* DATASET EXTRACT:
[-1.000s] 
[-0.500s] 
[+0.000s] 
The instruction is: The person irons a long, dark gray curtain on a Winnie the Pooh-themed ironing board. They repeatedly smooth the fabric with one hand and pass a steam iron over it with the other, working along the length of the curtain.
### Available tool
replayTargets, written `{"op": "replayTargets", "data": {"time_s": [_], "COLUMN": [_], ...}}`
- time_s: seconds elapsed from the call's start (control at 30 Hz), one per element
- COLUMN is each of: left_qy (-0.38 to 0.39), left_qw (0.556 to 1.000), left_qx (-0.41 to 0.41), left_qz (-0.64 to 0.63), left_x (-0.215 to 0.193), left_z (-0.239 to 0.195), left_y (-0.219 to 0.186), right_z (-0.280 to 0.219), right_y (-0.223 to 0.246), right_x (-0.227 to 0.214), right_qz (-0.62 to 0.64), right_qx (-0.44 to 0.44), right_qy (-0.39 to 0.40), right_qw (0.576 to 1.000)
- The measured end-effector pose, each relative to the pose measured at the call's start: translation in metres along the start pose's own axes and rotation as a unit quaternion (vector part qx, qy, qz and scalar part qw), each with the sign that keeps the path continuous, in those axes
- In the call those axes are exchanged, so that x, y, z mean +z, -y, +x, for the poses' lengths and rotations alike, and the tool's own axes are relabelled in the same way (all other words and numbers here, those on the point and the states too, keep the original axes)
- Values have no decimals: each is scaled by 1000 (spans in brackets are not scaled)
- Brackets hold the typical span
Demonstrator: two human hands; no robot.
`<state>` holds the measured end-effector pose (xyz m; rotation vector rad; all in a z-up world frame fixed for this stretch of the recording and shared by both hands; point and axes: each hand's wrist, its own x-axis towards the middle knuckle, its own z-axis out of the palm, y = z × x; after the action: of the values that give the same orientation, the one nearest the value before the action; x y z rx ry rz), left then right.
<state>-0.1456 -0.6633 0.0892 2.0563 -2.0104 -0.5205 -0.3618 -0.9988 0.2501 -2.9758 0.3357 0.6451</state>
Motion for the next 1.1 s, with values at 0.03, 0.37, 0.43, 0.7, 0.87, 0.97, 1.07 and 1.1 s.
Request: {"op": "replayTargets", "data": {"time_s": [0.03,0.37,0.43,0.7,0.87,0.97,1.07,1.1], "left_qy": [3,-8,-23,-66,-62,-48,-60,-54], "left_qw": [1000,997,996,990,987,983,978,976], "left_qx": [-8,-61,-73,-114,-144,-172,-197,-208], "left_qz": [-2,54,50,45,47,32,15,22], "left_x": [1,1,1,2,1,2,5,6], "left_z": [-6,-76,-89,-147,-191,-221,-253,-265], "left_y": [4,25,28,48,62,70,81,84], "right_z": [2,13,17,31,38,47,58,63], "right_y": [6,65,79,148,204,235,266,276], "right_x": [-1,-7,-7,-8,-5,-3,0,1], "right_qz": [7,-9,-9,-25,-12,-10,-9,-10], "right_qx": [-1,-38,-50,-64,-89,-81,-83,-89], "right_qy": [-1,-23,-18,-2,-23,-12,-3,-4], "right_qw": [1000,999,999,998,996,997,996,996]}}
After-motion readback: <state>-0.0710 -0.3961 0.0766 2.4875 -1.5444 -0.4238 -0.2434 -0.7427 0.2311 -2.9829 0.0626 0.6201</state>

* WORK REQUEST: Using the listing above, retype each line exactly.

* WRITTEN SOLUTION:
[-1.000s] 
[-0.500s] 
[+0.000s] 
The instruction is: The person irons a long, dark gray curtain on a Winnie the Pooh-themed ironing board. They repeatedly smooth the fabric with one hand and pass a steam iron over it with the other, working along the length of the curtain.
### Available tool
replayTargets, written `{"op": "replayTargets", "data": {"time_s": [_], "COLUMN": [_], ...}}`
- time_s: seconds elapsed from the call's start (control at 30 Hz), one per element
- COLUMN is each of: left_qy (-0.38 to 0.39), left_qw (0.556 to 1.000), left_qx (-0.41 to 0.41), left_qz (-0.64 to 0.63), left_x (-0.215 to 0.193), left_z (-0.239 to 0.195), left_y (-0.219 to 0.186), right_z (-0.280 to 0.219), right_y (-0.223 to 0.246), right_x (-0.227 to 0.214), right_qz (-0.62 to 0.64), right_qx (-0.44 to 0.44), right_qy (-0.39 to 0.40), right_qw (0.576 to 1.000)
- The measured end-effector pose, each relative to the pose measured at the call's start: translation in metres along the start pose's own axes and rotation as a unit quaternion (vector part qx, qy, qz and scalar part qw), each with the sign that keeps the path continuous, in those axes
- In the call those axes are exchanged, so that x, y, z mean +z, -y, +x, for the poses' lengths and rotations alike, and the tool's own axes are relabelled in the same way (all other words and numbers here, those on the point and the states too, keep the original axes)
- Values have no decimals: each is scaled by 1000 (spans in brackets are not scaled)
- Brackets hold the typical span
Demonstrator: two human hands; no robot.
`<state>` holds the measured end-effector pose (xyz m; rotation vector rad; all in a z-up world frame fixed for this stretch of the recording and shared by both hands; point and axes: each hand's wrist, its own x-axis towards the middle knuckle, its own z-axis out of the palm, y = z × x; after the action: of the values that give the same orientation, the one nearest the value before the action; x y z rx ry rz), left then right.
<state>-0.1456 -0.6633 0.0892 2.0563 -2.0104 -0.5205 -0.3618 -0.9988 0.2501 -2.9758 0.3357 0.6451</state>
Motion for the next 1.1 s, with values at 0.03, 0.37, 0.43, 0.7, 0.87, 0.97, 1.07 and 1.1 s.
Request: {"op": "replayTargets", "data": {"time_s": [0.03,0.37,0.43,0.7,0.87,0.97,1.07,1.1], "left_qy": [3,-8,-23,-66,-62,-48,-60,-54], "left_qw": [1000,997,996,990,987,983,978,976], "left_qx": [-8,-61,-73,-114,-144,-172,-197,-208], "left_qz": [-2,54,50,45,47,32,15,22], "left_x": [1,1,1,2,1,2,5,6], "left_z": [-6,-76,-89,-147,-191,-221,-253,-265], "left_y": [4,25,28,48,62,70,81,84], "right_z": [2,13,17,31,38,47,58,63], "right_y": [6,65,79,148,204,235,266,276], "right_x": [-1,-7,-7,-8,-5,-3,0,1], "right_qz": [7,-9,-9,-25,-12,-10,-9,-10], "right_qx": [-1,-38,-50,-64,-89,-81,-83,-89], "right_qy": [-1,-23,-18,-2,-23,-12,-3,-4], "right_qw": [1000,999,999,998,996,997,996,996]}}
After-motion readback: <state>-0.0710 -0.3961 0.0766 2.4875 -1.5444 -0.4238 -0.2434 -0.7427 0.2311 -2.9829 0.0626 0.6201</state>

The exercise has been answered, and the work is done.